Manama: The five-metre bronze statue depicting French footballer Zinédine Zidane’s infamous head-butt on Italy’s Marcro Materazzi during the 2006 World Cup final match has been removed from Doha’s Corniche.

The monument, officially known as Coup de tête (head butt), was installed on the famous landmark of the Qatari capital just over three weeks ago.

However, the head-butt sculpture, initially unveiled outside the Pompidou art museum in Paris, waded into controversy and several Qataris used social networks to express their dismay and call for its removal.

Criticism ranged from equating the statue with bad taste to promoting violence and capturing the only negative moment in Zidane’s exemplary career. Some users opposed it on religious grounds.

However, Jean Paul Engelen, director of Public Art at the Qatar Museums Authority, told Doha News earlier this month that the statue craftsmanship and symbolism were “as timeless as Greek mythological works of art”.
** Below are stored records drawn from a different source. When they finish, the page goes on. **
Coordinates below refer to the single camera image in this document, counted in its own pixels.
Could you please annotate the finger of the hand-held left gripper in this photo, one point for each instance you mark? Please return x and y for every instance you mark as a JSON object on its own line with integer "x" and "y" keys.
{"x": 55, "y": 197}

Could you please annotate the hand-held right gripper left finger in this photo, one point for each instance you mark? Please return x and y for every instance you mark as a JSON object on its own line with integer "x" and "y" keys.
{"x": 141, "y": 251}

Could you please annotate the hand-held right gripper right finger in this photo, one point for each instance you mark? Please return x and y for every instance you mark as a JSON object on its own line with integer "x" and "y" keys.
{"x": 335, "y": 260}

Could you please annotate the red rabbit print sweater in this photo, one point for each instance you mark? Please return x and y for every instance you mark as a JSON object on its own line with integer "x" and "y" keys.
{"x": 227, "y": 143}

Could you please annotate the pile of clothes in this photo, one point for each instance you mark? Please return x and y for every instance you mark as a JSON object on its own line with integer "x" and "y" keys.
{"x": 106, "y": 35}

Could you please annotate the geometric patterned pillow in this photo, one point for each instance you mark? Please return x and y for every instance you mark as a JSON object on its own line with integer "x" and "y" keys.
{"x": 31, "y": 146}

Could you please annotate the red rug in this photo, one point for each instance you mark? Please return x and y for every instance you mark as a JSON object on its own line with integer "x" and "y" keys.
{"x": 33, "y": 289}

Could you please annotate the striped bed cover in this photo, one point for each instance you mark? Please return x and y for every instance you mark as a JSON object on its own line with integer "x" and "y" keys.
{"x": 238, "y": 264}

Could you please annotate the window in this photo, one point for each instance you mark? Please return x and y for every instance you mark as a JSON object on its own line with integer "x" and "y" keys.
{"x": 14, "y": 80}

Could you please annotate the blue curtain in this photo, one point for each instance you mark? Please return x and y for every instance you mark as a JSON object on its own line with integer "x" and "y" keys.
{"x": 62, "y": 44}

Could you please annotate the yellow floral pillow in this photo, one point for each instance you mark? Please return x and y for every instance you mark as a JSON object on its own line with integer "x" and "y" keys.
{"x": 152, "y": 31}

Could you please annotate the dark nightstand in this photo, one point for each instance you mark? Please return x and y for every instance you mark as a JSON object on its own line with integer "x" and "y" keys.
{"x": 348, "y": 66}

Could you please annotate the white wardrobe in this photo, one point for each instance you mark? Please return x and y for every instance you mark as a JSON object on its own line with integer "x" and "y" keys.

Engelen insisted that the sculpture glorified human defects and showed that footballers were just human beings.

No explanation was provided for the removal of the statue, but reports in Doha said that it would be installed at Mathaf, the Museum of Modern Arab Art.

News of the statue’s removal prompted messages of congratulations on Twitter, mainly among Qataris.

The sculpture that captures Zidane’s moment of anger was created in 2012 by Adel Abdessemed, who, like Zidane, is a French national of Algerian descent.

The French legendary player was red-carded for his head-butt and his team, without him, lost the match.

Qatar will host the 2022 World Cup finals.